No matter what lie I chose to tell myself, I couldn’t make myself believe that one night was enough and that it didn’t matter that nothing happened afterwards. I wanted more than that. How could you give me a taste of you and then pull away as though nothing happened between us.

You didn’t send me a postcard from Jamaica. You didn’t even phone me until three weeks after you had come back from your honeymoon. In all that time I got to thinking. You were foremost in my thoughts and I missed you terribly. I dreamt about you and me, tangled up, spent and naked on my bed.

How I leapt for joy when you phoned! Yet, after our discussion about your holiday, I felt somehow empty inside. I walked around for days with this hollow feeling, not having a name for it. I was in a fog of confusion.

And then it came to me. How perfectly you planned it. Your last night of freedom, your knowledge about my feelings about you, your curiosity. You were the one who brought the champagne over, you were the one who kissed me.

I walked around in a daze as the evening came back to me and I recalled the haste with which you left my home and your callous disregard for my feelings. You used me.

The revelation didn’t bring anger, but shame. I sat on my bed staring down at my toes and remembered you and me taking the nail polish from your mother’s bedside table, how you told me how your mother discarded things after a while ­ including people. I couldn’t help thinking that you were no different and it was my turn to be tossed aside.

You didn’t even try to deny it when I confronted you. You said you knew that I would eventually realise that it was nothing more than a fling. For you.

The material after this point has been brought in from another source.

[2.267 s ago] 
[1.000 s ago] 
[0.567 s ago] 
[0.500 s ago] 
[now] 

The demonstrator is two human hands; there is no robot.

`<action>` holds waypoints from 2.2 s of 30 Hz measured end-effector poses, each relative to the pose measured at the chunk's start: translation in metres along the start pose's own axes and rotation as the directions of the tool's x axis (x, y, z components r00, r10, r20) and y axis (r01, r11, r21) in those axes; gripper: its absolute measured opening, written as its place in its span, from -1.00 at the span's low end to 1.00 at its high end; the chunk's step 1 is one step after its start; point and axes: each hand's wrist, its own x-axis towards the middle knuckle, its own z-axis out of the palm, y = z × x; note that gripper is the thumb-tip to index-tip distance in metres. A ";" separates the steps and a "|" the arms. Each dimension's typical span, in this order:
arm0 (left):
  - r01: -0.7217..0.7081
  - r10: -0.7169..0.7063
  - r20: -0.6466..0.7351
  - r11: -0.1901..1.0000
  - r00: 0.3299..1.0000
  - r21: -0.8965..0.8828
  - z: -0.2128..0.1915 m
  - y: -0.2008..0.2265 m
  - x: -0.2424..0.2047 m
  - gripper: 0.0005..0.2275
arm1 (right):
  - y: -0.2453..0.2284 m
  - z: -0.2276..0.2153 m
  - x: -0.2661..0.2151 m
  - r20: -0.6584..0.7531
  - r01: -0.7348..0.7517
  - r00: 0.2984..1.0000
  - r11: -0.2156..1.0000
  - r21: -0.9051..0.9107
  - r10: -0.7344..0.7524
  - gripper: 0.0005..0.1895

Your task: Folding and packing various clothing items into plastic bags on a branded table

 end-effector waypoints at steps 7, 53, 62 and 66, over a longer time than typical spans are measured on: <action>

It took me two years to walk away from you and that night before your wedding. There were days when I couldn’t imagine that it would ever stop hurting. You see, I still loved you. I think that was the most difficult thing to get through.

Now it’s much better. It’s been getting better still since I met Desiree. She looks nothing like you small, blonde and with the biggest smile you’ve ever seen. It’ll take time to love her as much as I loved you, and I am ready to walk that road now.

I just have one question for you do you ever think of me and the way champagne tasted on my tongue?